Digital myths: the true cost of a data-driven world
In today’s world, digital tools are everywhere. Whether for work, leisure, or keeping in touch with friends and family, we rely on IT to facilitate our lives in the 21st century. These tools have evolved drastically over time, and nowadays it feels like the digital world is a limitless resource, a cyberspace of endless possibilities with no physical consequences. But is this perception reality, or merely a mirage?
In our Position Paper on Innovation, we highlighted that digitally mature companies were the ones which emerged strongest from the 2020 crisis. They were also the ones most consistently dedicating time to experiment and innovate.
At Mantu, we take on this challenge by emphasizing the need for sustainable innovation in the digital sector. Our goal is to secure the future of the digital sector in a world where available resources are becoming increasingly constrained.
To bridge the gap between where we are today and where we need to be tomorrow, we explore the myths that contribute to a dangerously flawed perception of the digital world.
Myth 1: Infinite data
As the pillar of IT, data has always had a central role in the development of digital products. At the dawn of this era, about 3.75 megabytes (3.75 million bytes) of data could be stored on an IBM 350 storage disk drive the size of a wardrobe, at a cost of around $3,200 a month. In today’s world these numbers may seem unbelievable, as we now have images ‘heavier’ than this storage wardrobe.

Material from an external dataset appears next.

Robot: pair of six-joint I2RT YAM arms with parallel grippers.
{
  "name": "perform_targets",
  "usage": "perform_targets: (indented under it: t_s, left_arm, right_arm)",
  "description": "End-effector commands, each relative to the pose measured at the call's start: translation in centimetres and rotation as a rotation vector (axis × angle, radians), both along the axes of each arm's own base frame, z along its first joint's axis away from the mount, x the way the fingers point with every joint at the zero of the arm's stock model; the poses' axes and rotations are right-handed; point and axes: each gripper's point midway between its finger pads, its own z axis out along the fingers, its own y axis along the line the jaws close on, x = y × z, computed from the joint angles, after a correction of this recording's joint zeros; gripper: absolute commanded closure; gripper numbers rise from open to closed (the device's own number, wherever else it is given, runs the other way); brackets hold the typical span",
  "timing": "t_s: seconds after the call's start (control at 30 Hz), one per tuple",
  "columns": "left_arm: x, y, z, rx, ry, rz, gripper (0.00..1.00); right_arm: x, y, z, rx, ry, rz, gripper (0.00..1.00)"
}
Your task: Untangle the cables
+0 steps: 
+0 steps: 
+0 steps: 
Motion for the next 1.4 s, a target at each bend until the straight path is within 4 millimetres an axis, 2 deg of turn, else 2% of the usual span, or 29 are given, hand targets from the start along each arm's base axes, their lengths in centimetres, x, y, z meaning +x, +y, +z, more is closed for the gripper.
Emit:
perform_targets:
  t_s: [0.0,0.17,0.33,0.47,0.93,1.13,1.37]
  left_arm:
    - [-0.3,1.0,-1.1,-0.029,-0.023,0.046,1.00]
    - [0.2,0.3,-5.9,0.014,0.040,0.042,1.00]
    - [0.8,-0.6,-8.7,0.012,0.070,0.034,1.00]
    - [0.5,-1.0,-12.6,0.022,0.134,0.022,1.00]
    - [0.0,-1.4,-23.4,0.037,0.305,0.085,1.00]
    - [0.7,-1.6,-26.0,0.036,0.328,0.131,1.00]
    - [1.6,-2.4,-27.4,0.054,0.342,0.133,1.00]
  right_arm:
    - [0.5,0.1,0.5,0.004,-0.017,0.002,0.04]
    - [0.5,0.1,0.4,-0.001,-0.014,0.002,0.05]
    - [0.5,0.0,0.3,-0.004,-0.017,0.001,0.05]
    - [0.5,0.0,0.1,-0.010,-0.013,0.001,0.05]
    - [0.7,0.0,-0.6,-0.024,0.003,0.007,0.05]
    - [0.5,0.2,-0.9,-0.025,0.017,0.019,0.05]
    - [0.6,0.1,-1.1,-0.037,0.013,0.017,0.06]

As the years passed, technology improved, allowing more and more storage. We now talk about personal storage capacities in terms of gigabytes and terabytes, equivalent to one billion or one trillion bytes respectively. The scale of data usage can also be measured through the internet traffic. According to a Cisco study from 2018 1, globally 4.7 zettabytes (4.7 sextillion bytes) of traffic have flowed over the internet from 1984 to 2018. It is predicted that in 2022 alone, traffic will exceed that of all previous years up to 2016 combined.
As for the quality of this huge quantity of data, the trend is moving in the opposite direction. If we measure data quality through the prism of its usage, according to a study done by Active Archive Alliance 3, 80% of data is never accessed or used after it is stored. Moreover, according to technology specialist Lucidworks4 only 10% of data collected is analyzed by businesses. In other words, effort, money, time, and resources are invested in order to directly produce e-waste.
How did we get to such absurd statistics? The cheap price of storage5 is the primary reason. Nowadays, storing data costs less than editing, cleaning, and getting rid of it once it has become obsolete. Failure to evaluate the price of the entire data lifecycle piles up costs and problems for the future.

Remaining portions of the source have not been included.